The internet and a belief in the value of branding are leading Essilor to reassess its own marketing strategies, which absorb 6-7 percent of sales. Backed by a huge advertising campaign and by banner ads on health-specific and lifestyle sites such as, the US Varilux site is helping Essilor to promote its new Panamic progressive lens, which now represent about 40 percent of Varilux sales, despite a 10 percent price premium, as against 15 percent in Europe.

In terms of business-to-business applications, Essilor's new site, which started in the USA last month, is quite sophisticated. Operated out of Essilor's recently reorganized Avisia lab, which is described as the world's first web lab, it allows participating opticians all over the country to pass their orders in a simple and secure manner, using as an option a new 3D frame scanning device for remote edging.

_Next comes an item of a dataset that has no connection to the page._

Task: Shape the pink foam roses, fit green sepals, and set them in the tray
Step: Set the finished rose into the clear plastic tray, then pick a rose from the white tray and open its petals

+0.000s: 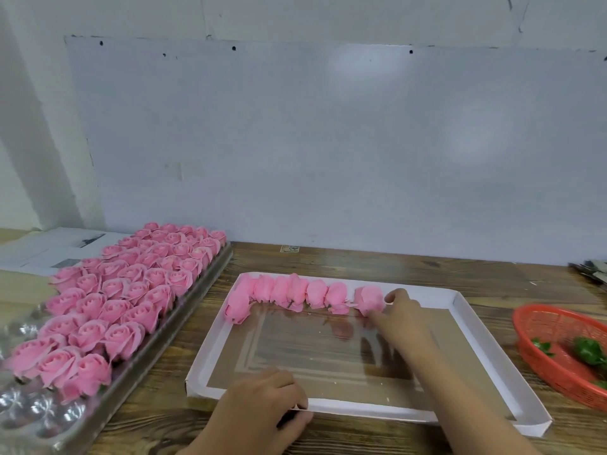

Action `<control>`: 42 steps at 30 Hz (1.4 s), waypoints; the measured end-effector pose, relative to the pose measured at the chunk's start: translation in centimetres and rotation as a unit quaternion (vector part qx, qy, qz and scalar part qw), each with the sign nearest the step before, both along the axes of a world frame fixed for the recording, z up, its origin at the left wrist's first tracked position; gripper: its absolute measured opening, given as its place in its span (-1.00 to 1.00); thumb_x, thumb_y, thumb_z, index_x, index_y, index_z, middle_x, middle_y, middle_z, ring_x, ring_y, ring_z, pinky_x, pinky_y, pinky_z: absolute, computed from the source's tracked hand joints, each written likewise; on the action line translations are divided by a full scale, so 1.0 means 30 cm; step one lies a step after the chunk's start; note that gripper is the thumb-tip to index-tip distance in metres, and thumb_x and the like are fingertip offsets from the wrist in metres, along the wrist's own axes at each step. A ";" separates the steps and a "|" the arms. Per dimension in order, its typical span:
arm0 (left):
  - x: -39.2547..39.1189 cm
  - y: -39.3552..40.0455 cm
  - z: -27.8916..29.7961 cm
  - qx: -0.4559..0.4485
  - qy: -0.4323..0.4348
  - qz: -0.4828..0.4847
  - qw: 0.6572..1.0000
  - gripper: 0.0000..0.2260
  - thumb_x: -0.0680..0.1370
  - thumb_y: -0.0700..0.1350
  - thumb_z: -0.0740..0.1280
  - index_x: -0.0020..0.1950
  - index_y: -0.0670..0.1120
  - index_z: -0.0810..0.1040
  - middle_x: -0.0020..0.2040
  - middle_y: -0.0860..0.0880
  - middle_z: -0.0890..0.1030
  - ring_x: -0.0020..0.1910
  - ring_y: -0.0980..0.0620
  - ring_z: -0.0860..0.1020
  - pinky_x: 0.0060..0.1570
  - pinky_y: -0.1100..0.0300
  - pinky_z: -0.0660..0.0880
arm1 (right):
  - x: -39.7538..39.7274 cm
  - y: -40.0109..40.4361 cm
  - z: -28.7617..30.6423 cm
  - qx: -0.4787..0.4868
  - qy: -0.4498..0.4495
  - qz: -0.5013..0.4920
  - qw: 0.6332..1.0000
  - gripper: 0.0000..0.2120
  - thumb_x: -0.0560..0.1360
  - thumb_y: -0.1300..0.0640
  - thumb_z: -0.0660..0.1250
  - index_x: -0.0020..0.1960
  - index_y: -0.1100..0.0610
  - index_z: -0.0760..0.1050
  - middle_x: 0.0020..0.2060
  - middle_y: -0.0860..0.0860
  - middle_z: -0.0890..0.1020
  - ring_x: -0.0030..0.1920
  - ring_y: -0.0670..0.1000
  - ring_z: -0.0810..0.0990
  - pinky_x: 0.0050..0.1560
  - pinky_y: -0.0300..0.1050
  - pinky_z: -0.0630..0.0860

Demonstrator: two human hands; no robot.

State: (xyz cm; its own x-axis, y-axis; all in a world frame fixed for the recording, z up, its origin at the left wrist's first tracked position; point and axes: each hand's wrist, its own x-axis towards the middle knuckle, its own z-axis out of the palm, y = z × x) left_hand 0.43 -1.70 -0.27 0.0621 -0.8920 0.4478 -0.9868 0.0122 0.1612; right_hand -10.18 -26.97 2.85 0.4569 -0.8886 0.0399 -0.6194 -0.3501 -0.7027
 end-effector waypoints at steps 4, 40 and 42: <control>0.001 -0.003 -0.003 0.004 0.004 0.000 1.000 -0.88 0.32 0.09 0.50 -0.32 0.12 0.59 -0.31 0.23 0.56 -0.29 0.30 0.54 -0.33 0.41 0.49 | 0.086 -0.012 -0.017 0.013 -0.006 -0.025 1.000 -0.59 0.51 0.02 0.38 0.17 0.27 0.35 0.13 0.23 0.44 0.08 0.25 0.53 -0.09 -0.08 0.40; -0.158 -0.234 0.205 -0.039 0.710 -0.031 0.703 -0.52 0.40 0.24 0.48 0.13 -0.09 0.62 0.08 -0.15 0.66 0.21 -0.09 0.61 0.36 -0.15 0.44 | -0.094 0.299 0.083 0.525 -0.473 0.261 0.658 -0.54 0.33 0.20 0.58 0.13 0.41 0.60 0.16 0.33 0.61 0.12 0.12 0.66 0.10 -0.08 0.62; -0.160 -0.248 0.200 -0.067 0.710 -0.026 0.701 -0.47 0.38 0.20 0.49 0.17 -0.15 0.59 0.17 -0.24 0.64 0.24 -0.09 0.60 0.32 -0.04 0.48 | -0.099 0.310 0.090 0.526 -0.473 0.288 0.646 -0.49 0.33 0.15 0.59 0.17 0.40 0.58 0.20 0.33 0.59 0.20 0.13 0.62 0.13 -0.12 0.59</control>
State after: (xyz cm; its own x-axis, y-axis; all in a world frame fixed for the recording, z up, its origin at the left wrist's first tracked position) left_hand -4.36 -9.14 5.74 0.4983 -0.8657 0.0480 0.1688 0.1511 0.9740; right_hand -13.16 -17.68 5.55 0.9369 -0.3451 0.0555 0.2805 0.6475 -0.7086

Essilor officials hope that these and other services, combined with its ownership of more and more prescription labs around the world, will help the company to sustain an annual 10 percent growth in its turnover over the next decade, or double the growth of the market, with 3 percentage points coming from acquisitions. Essilor already claims a 22 percent world market share in ophthalmic lenses, as compared to 12 percent 10 years ago, with a growing presence in the higher end of the market.

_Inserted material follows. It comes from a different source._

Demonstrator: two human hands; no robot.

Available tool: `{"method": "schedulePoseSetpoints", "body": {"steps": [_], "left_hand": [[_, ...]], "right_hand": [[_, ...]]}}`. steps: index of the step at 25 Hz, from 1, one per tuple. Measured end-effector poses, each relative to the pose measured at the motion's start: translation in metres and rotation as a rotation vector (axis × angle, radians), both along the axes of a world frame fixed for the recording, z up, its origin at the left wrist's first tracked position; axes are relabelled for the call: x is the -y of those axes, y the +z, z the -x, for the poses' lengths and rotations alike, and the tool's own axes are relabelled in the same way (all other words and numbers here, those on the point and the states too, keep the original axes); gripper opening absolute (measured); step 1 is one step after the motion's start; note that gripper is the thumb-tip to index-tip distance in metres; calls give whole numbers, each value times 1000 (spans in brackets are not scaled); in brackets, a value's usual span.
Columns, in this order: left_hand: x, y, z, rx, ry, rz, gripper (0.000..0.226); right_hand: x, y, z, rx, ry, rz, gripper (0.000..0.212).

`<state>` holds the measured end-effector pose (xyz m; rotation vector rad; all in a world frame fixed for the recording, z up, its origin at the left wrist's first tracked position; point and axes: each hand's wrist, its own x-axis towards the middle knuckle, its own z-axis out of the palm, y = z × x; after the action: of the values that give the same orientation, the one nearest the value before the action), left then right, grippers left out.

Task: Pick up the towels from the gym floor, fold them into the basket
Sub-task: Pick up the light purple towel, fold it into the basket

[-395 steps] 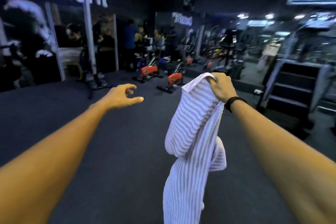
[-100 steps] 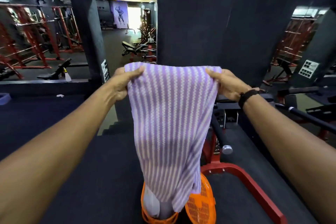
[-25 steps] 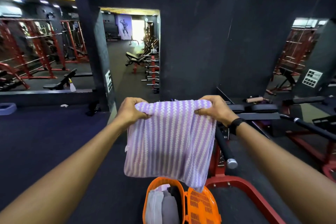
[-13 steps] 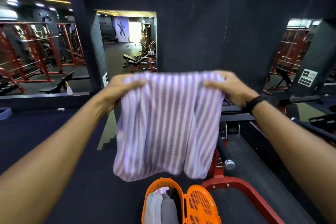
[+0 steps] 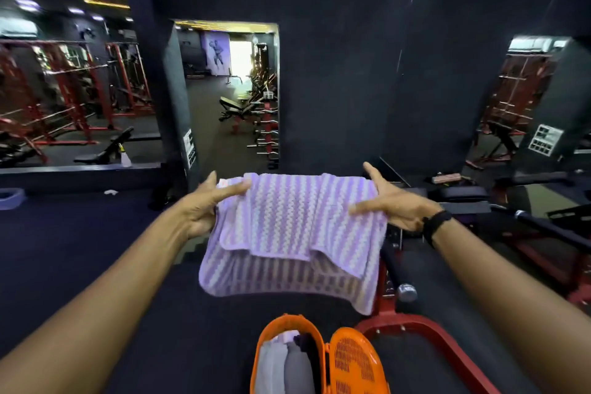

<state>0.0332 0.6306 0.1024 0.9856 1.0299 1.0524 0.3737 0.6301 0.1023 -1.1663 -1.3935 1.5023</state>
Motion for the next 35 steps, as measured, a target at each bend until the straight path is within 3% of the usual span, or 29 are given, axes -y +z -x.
{"method": "schedulePoseSetpoints", "body": {"steps": [1,2,3,6,7,9,10,13,16,18,21,24,27,29,31,33,35], "left_hand": [[3,-1,0,-138,-42,-68,136],[4,-4,1,-301,-69,-137,147],[2,-8,1,-471,-76,-218,142],[-2,-7,5,-832,1,-389,70],[-3,-3,7,-970,31,-426,59],[-3,7,11,-1224,23,-513,59],[-1,10,13,-1212,-42,-519,57],[4,8,15,-830,-282,-406,52],[6,3,13,-617,-180,-302,55],[8,3,9,-529,-164,-266,40],[12,1,10,-500,-203,-264,37],[13,-4,18,-496,-290,-174,52],[19,-7,23,-605,-470,-85,36],[19,-7,25,-587,-450,-69,31],[13,-14,29,-411,-329,-41,42],[6,-30,32,-185,-176,48,73],[8,-51,29,-133,-79,110,98]], "right_hand": [[2,-3,2,141,59,-53,115],[2,-6,4,313,87,-124,111],[-2,-9,3,474,58,-211,99],[-11,-5,-1,717,-62,-386,51],[-11,-2,-5,718,-59,-398,45],[-9,4,-11,605,23,-373,32],[-5,5,-13,489,41,-331,30],[-1,1,-9,209,-45,-218,31],[-3,-6,-5,180,-131,-132,29],[-2,-8,-4,164,-125,-95,39],[0,-12,-3,114,-110,-86,46],[-2,-13,-1,82,-131,-96,36],[-3,-7,2,104,-97,-86,35],[-5,-3,2,106,-85,-73,40],[-2,-6,1,38,-94,-23,43],[7,-20,4,-42,-15,76,45],[17,-44,10,-43,43,105,44]]}}
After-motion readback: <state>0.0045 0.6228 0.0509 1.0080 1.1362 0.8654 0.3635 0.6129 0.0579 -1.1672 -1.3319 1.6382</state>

Essilor sees more room for growth especially in large markets like Japan, where it new joint venture with Nikon has give it a 20 percent market share, or China, where it now has 5 percent of the overall market and 20 percent of the organic market. Its sales in China are growing at a 30 percent annual rate. In Australia, Essilor claims to overtaken the former market leader, Sola.

Executives of the French group see new growth opportunities through new and value-added products such as medium-high-index lenses, where the market's average annual growth is anticipated at 12 percent, or polycarbonate lenses, where growth rates of 17.5 percent are expected.

Essilor sees no threat from refractive surgery, considering that it will take its place in the market like contact lenses without eliminating the need for ophthalmic lenses, partly because of proven post-surgery problems and because the patients become candidates for progressive lenses. In the USA, the market for ophthalmic lenses has continued to grow although contact lenses have risen from 25 to 35 percent of the total market.

In polycarbonate, Essilor's sales are growing at an annual rate of 30 percent. Essilor claims to have overtaken the world's former leader in polycarbonate, Vision-ease, and that its own sales in this segment could double. It's working closely with US optical chains on polycarbonate lenses, offering its own surfacing facilities, and it's beginning to talk to the chains in the virgin Japanese market. In Europe, where Essilor introduced Airwear later, its sales of this product are rising now at a high 3-digit rate. According to Essilor, polycarbonate may outsell other types of organic lenses in the USA by 2004, and to the same in Europe a bit later.

The joint venture with Nikon, which should break even this year, has given Essilor a solid body of expertise in high-index lenses and chemistry in general, which is highly developed in Japan. One of Essilor's challenges in this decade will be to combine as best as possible its R&D efforts in France, the USA and Japan to be in the forefront of product innovation.

Innovation, branding and service are all expected to make positive contributions to the group's profit margins. Essilor says it has managed to trim its overall production costs by 4 percent over the past few years, and that it can do better.

Carrying on with the improvement that began in the 3rd quarter of 1999, Essilor's sales rose by 10 percent on a comparable basis in the 1st quarter ended March 31. Essilor's turnover grew by 22.6 percent to 484.4 million euros ($439.8m) in the quarter, but 8.3 percentage points were due to the positive impact of the euro's weakness, and 4 percentage points were attributable to the integration of the Nikon-Essilor joint venture. Sales benefitted from a positive comparison with the 1st quarter of 1999, where price increases announce in the USA resulted in sales declines.